CCSD fixes bus route problems

After Monday afternoon's bus hiccup school officials have reconfigured Lahontan Elementary School's traffic pattern.

After Monday afternoon's bus hiccup school officials have reconfigured Lahontan Elementary School's traffic pattern.

The Churchill County School District is rebounding from its Monday afternoon bus crisis.

On the first day of school, a new afternoon bus route that had been implemented to take students from their elementary school to a transfer point proved to be unsuccessful. Superintendent Dr. Sandra Sheldon said the concept of a central transfer point “failed miserably” due to a multitude of factors.

Because of the severity of the situation, Sheldon said concerns have been addressed and solutions have been found.

Sheldon said a meeting was held with all principals and Transportation Director Steve Russell to redesign the student pick-up process. She said students are no longer being taken to a transfer location (E.C. Best Elementary School). They will be picked up at their school by their afternoon route bus and delivered to their designated drop off. Students will also wait in their schools gym or cafeteria until the buses arrive to take them home.

Russell said the traffic pattern at Lahontan Elementary School has also been reconfigured to allow the traffic to flow better. He said safety personnel will direct traffic in the morning and afternoons until the kinks are worked out.

Sheldon said since Monday afternoon’s incident, busing has been going much better. She the problems that caused the mayhem on Monday are continuing to be ironed out and fixed.

“Wednesday afternoon all of the elementary, middle and high school students were picked up by 3:20 p.m.,” she said. “The flow will continue to get better and I expect things to be settled down by next week.
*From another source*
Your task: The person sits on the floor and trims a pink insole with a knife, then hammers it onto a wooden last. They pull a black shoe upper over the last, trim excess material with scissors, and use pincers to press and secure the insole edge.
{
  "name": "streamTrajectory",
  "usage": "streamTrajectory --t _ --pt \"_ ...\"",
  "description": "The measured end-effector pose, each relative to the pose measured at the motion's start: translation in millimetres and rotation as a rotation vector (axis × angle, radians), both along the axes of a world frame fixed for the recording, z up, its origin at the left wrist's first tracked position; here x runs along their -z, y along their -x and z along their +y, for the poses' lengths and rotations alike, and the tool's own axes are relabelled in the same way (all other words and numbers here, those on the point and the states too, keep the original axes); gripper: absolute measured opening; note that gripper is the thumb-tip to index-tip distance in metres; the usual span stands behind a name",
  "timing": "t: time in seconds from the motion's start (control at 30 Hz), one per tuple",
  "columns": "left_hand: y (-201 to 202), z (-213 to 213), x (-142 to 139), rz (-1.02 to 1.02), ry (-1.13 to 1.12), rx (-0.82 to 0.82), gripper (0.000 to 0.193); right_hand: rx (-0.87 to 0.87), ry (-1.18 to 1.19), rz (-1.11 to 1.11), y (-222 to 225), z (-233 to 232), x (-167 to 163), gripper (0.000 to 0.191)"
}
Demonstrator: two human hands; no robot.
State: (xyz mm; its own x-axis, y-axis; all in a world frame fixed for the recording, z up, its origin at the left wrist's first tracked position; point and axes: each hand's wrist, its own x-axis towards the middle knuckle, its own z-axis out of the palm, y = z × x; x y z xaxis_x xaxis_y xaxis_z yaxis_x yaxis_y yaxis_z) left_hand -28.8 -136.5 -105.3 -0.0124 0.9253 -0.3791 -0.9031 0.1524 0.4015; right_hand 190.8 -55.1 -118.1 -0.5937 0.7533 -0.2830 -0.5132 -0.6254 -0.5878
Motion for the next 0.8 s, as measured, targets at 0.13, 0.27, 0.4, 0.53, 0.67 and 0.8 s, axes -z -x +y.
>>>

We’ll tweak things as needed to improve the problem areas.”

Elementary students will also be held in their gyms or cafeterias until buses arrive to take them home. Sheldon said teachers will entertain the students with games, reading books or singing songs.

Because of the flawed concept, students were left standing outside on Monday for more than an hour in the high 90-degree heat. Once the buses arrived, things didn’t get any better according to parents. Upset parents went to social media to voice their anger with other parents who had students go through the same thing.

Some parents said their children were suffering from the effects of heat stroke, Banner Churchill Community Hospital reported that no children were brought into the emergency room for heat related issues.

Other parents complained, however, their children arrived home almost three hours after school dismissed and others reported their children missing to law enforcement.

Fallon Police Chief Kevin Gehman said 12-15 children were reported missing during Monday’s situation after receiving a call about a missing student. He said the scope of the situation was realized until officers arrived at the bus shed they encountered roughly 30 family members searching for missing students. He added some children were found on the wrong buses, while others were picked up by officers nowhere close to their drop-off zone.

A woman posted on the Fallon 411 Facebook site that she was frustrated about having to drop multiple children off in the district.

“The Churchill County school schedule this year sucks! There is no way for me to get from Numa to E.C. Best to Lahontan without someone being tardy!” she said. “That is unfair to my kids. It’s not their fault they’re tardy when I can’t start dropping them off til 7:50 and I have to get across town in school traffic!”

One mother said her daughter’s bus drove past her while she was waiting in her driveway for her daughter.

“I knew something was wrong when the bus that should have had my daughter on it drove past me and never stopped,” she said. “I tried to contact the bus shed, district office and her school but I was never able to get a hold of anyone and I ended up calling the sheriff’s office. From the time her school let out to when she finally made it home, it had been almost three hours.”

Another woman vented her concerns with how the school district operates.

“The wait for the buses was largely due to the fact that the lower grade schools are dismissed 30 minutes earlier than the upper grades,” she said.

Sheldon said today is an early release day for all schools. The elementary schools will be released at 1 p.m., middle school at 1:40 p.m. and the high school at 1:27 p.m.